Быстро прочитав объявление, Чан Ким Туен посмотрел на Лэнсдейла вопросительно.

— Чей это адрес, знаешь? — спросил тот.

— Откуда я могу знать все дома в районе Сайгона? — возразил Чан Ким Туен.

— Должен знать! Если не все, то почти все, дорогой директор бюро по изучению социально-политических вопросов… Это адрес Тхюи Ханг, красивой танцовщицы из бара «Либерти», которая всё ещё встречается с Фан Тхук Динем, если ты, конечно, не забыл её.

Фам Суан Фонг, сидевший поддерживая рукой челюсть, сплюнул на пол кровавую слюну.

Похищение

Остановив машину у бара «Либерти», Фан Тхук Динь ещё издали увидел грациозную девушку. Он не мог ошибиться: те же изящные черты, та же раскачивающаяся на руке сумочка.

Она была такая же, когда они прогуливались по берегу Сены. Он открыл дверцу и вышел навстречу. Ван Ань, казалось только теперь узнала его, и её лицо озарилось очаровательной улыбкой.

— Здравствуй, Динь! Вот так удача! — воскликнула Ван Ань, приближаясь к нему.

— Ван Ань, ты здорова? Что делаешь? Где? — Он нежно пожал её мягкую руку.

— Ты же видишь, я здорова. А что делаю? В общем-то много, а по сути — ничего. Я не хочу быть привязанной к какому-нибудь постоянному делу, которое может лишить меня свободы. Ты ведь помнишь, я окончила Кембриджский университет, а в Сайгоне сейчас все наперегонки изучают английский язык. Так что недостатка в работе нет. Ну а ты?

— Да всё так же, — улыбнулся Фан Тхук Динь.

— А как это — всё так же? — спросила Ван Ань и, подняв глаза, добавила: — От меня ничего не скроешь. Мне ведь известно, что ты стал крупной фигурой: личным советником господина президента! Или боишься, что стану надоедать с просьбами?

— Чем бы ни занимался, я всё равно остаюсь самим собой! — засмеялся Динь. — Что имеется в виду? Жизнь моя ничем не отличается от той, которую я вёл во время учёбы во Франции. И более того, по отношению к тебе…

— Ты здорово умеешь, оправдываться. Куда ты сейчас направляешься?
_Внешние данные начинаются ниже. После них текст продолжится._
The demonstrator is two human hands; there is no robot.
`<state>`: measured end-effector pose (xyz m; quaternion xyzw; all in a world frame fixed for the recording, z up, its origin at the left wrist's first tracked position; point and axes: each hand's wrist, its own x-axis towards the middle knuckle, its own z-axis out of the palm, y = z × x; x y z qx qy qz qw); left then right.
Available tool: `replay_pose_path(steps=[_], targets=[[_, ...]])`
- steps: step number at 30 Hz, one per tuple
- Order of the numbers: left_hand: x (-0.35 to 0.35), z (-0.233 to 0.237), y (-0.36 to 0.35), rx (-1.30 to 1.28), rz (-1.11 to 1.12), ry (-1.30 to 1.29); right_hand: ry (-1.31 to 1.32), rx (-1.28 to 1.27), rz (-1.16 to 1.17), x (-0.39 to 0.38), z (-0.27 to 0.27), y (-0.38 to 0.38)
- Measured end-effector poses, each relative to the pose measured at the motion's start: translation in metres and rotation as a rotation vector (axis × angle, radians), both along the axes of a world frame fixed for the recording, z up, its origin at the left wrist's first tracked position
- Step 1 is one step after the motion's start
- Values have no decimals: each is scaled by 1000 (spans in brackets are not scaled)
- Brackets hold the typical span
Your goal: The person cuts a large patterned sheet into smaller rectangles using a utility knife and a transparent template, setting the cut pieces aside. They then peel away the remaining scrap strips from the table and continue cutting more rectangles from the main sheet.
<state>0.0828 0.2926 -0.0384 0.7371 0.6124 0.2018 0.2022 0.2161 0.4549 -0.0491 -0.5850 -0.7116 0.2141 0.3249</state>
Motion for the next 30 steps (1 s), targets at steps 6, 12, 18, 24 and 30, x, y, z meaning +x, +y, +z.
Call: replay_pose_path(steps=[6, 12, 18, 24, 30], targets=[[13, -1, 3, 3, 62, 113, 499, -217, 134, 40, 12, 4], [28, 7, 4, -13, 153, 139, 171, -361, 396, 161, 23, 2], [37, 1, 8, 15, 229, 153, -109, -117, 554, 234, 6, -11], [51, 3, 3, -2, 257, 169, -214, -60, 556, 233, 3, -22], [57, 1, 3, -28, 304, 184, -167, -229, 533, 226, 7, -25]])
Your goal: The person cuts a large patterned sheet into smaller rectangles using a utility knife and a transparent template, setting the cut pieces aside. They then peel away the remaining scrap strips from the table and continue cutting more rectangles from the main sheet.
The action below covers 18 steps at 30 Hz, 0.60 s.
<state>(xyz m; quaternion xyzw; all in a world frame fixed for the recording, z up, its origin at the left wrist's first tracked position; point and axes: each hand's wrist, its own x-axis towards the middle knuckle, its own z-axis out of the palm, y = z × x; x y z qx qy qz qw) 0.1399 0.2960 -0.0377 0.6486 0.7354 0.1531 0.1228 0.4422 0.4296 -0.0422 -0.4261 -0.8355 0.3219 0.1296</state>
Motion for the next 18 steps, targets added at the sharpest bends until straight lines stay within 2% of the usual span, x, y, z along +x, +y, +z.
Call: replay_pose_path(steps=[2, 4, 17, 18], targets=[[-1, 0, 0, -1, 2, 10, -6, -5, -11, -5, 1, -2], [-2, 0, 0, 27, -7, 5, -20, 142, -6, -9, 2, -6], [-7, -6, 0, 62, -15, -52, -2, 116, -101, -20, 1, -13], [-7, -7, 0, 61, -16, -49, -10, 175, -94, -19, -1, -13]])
— Если согласна, прошу. — Динь показал на бар. — В этом Сайгоне в нерабочее время у меня других развлечений нет.

— Ну вот! Молодой советник, красивый, уже начинает вести разгульный образ жизни! А говоришь, что всё такой же… Но, прошу прощения, можно задать прямой вопрос: у тебя там зазноба? Не помешаю ли, если пойду?

— Ничего, — пожал плечами Динь. — Если бы мне здесь нравилась какая-нибудь девушка, я не рискнул бы тебя пригласить.

Они вошли в бар. Несколько танцовщиц, знавшие Диня в лицо, увидев, что он появился с неизвестной красавицей, приветствовали его кивком головы и хитро, улыбнулись. Динь обвёл взглядом зал: Тхюи Ханг здесь не было. Он повёл Ван Ань к свободному столику. Зазвучала мелодия танго.

— Помнишь? Французам очень нравится танго, — сказала Ван Ань. — Разве забыть те дни во Франции и лирическую песню «Самое прекрасное танго в моей жизни…»!

— Разреши, — пригласил её Динь, поднявшись из-за стола. — Да, именно так… «Самое прекрасное танго в моей жизни…», — произнёс он начальные слова песни по-французски.